Exercise description →
The answer must repeat each line of the material exactly.

** Opening Given data block **

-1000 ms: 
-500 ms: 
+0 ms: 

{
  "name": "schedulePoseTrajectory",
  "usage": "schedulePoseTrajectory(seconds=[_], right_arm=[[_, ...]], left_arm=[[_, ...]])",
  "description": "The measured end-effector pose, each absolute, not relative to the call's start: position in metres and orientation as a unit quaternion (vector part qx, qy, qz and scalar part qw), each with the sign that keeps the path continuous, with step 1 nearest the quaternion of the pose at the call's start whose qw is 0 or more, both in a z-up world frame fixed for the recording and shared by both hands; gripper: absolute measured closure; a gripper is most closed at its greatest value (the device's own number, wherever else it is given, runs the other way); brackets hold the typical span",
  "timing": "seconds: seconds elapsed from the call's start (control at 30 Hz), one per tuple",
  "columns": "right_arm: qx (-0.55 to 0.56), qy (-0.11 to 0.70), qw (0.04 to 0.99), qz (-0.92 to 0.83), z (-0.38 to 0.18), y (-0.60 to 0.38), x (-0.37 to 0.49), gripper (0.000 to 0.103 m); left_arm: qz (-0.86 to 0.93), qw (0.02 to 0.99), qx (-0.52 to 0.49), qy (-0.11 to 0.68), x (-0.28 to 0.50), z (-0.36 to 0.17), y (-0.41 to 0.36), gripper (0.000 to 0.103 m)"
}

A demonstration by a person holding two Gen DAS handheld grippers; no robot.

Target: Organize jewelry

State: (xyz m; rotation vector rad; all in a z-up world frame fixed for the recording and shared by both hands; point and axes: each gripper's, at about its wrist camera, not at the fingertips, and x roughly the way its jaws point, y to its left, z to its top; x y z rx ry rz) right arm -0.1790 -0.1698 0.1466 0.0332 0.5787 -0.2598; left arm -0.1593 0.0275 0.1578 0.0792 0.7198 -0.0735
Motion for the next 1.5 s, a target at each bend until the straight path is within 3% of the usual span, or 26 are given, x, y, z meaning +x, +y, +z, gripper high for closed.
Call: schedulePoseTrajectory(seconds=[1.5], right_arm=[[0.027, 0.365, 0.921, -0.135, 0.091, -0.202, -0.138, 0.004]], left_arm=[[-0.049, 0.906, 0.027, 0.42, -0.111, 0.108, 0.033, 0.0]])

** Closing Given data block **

Task response →
-1000 ms: 
-500 ms: 
+0 ms: 

{
  "name": "schedulePoseTrajectory",
  "usage": "schedulePoseTrajectory(seconds=[_], right_arm=[[_, ...]], left_arm=[[_, ...]])",
  "description": "The measured end-effector pose, each absolute, not relative to the call's start: position in metres and orientation as a unit quaternion (vector part qx, qy, qz and scalar part qw), each with the sign that keeps the path continuous, with step 1 nearest the quaternion of the pose at the call's start whose qw is 0 or more, both in a z-up world frame fixed for the recording and shared by both hands; gripper: absolute measured closure; a gripper is most closed at its greatest value (the device's own number, wherever else it is given, runs the other way); brackets hold the typical span",
  "timing": "seconds: seconds elapsed from the call's start (control at 30 Hz), one per tuple",
  "columns": "right_arm: qx (-0.55 to 0.56), qy (-0.11 to 0.70), qw (0.04 to 0.99), qz (-0.92 to 0.83), z (-0.38 to 0.18), y (-0.60 to 0.38), x (-0.37 to 0.49), gripper (0.000 to 0.103 m); left_arm: qz (-0.86 to 0.93), qw (0.02 to 0.99), qx (-0.52 to 0.49), qy (-0.11 to 0.68), x (-0.28 to 0.50), z (-0.36 to 0.17), y (-0.41 to 0.36), gripper (0.000 to 0.103 m)"
}

A demonstration by a person holding two Gen DAS handheld grippers; no robot.

Target: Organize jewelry

State: (xyz m; rotation vector rad; all in a z-up world frame fixed for the recording and shared by both hands; point and axes: each gripper's, at about its wrist camera, not at the fingertips, and x roughly the way its jaws point, y to its left, z to its top; x y z rx ry rz) right arm -0.1790 -0.1698 0.1466 0.0332 0.5787 -0.2598; left arm -0.1593 0.0275 0.1578 0.0792 0.7198 -0.0735
Motion for the next 1.5 s, a target at each bend until the straight path is within 3% of the usual span, or 26 are given, x, y, z meaning +x, +y, +z, gripper high for closed.
Call: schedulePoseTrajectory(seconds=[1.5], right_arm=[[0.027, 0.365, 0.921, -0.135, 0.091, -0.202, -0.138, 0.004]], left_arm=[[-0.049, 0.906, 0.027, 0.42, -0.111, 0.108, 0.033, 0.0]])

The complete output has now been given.